Once upon a time in a land not too far away, reigned the good King Publius. This magnanimous king decreed a vessel to be built by the shipwrights of his kingdom. His decree stipulated that the ship should be built primarily as a training vessel for the young people of the land in preparing to venture forth on the Sea of Life. He further ordered the ship should be so designed that it could serve the recreational needs of his subjects when it was not being used in its primary duties. He sent orders to his Royal Department of the Navy to begin work immediately. The king levied a tax upon his subjects to pay for the design, engineering and construction costs. His subjects, seeing the benefits to be derived from such a ship, raised no objection to the tax put upon them.
The keel was eventually laid, the line and staff officers were selected from the finest throughout the land, and the ship was made ready for sea. The Naval Construction Administration inspection team came and went over the ship from stem to stern and keel to topsail. The ship passed its certification with flying colors. The crew of trainees came aboard with four-year rotational enlistments so that 25% of them would graduate each year. The maiden voyage was conducted under the leadership of one Captain Gold and was deemed a tremendous success by the subjects of the kingdom.

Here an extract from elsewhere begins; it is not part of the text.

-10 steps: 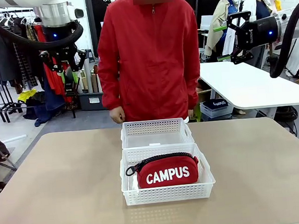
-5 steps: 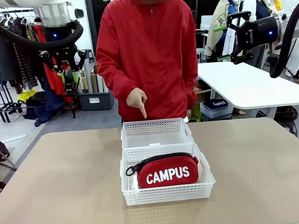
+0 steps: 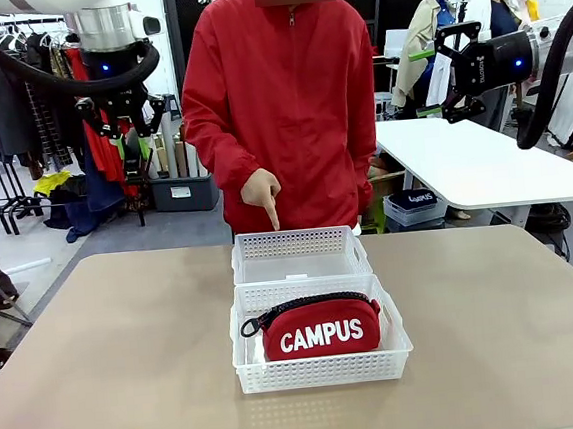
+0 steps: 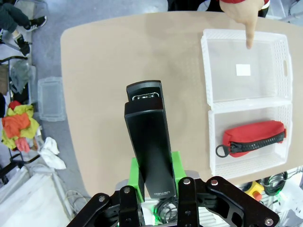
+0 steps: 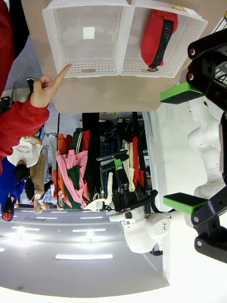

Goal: Distribute items into two baskets.
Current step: Place the picked Stapler into the Organizing basket as instructed by the person.

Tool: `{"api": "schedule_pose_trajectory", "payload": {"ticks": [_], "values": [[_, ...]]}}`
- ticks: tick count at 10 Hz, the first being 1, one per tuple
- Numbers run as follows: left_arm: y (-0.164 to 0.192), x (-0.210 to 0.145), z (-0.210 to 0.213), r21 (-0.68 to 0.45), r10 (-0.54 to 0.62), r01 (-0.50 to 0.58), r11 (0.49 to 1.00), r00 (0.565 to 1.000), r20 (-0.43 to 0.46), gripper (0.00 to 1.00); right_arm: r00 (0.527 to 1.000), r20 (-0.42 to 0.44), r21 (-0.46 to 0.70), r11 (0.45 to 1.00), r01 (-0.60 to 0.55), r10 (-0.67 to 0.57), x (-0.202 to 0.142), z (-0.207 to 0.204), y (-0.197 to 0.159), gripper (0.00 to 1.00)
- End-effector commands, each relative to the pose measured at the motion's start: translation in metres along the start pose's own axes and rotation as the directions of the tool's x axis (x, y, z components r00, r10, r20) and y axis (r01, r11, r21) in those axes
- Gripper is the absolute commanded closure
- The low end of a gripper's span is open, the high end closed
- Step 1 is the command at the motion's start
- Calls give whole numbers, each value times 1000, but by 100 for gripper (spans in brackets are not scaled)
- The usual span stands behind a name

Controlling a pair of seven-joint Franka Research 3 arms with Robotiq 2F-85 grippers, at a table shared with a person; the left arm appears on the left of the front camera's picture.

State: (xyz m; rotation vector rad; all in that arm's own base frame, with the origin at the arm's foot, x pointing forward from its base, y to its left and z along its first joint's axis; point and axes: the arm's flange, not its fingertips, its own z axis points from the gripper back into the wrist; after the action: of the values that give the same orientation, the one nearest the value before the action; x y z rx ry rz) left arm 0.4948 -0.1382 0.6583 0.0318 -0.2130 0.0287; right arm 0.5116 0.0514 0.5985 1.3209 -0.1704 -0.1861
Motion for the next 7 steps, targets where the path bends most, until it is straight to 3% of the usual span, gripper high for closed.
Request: {"api": "schedule_pose_trajectory", "payload": {"ticks": [1,3,7], "values": [[2,-1,4,-5,-11,11,1000,1000,-3,100,1000,-2,4,1000,14,-14,-1,-1,2,0],[0,0,0,0,0,0,1000,1000,0,100,1000,-2,4,1000,14,-14,-1,-1,2,0],[-13,12,-11,68,-295,298,952,954,-52,100,1000,-2,4,1000,14,-14,-1,-1,2,0]]}}
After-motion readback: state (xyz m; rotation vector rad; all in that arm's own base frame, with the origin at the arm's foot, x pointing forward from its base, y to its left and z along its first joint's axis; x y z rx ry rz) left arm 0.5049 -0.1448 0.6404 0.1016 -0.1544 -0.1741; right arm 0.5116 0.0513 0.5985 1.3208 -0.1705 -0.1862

As the years went by, the ship won many awards and honors in various competitions and events with the training ships from surrounding kingdoms. The subjects of King Publius were extremely proud of their ship and felt that their tax monies had been well-spent. The officers and crew felt that their efforts had been rewarded and the ship continued to excel in its training mission and at the same time continued to provide recreation to the subjects.
Then one day, events took a turn that no one ever anticipated. The King decided to transfer the ship from the Royal Navy to the Department of Boats. The Department of Boats was run by an Admiral Allan who believed that there should be a report for every incident and a form for every eventuality. Captain Gold was transferred to the shore offices of the D.O.B. (Department of Boats) and his former executive officer, Lcdr. Walter was appointed as the new captain of the ship.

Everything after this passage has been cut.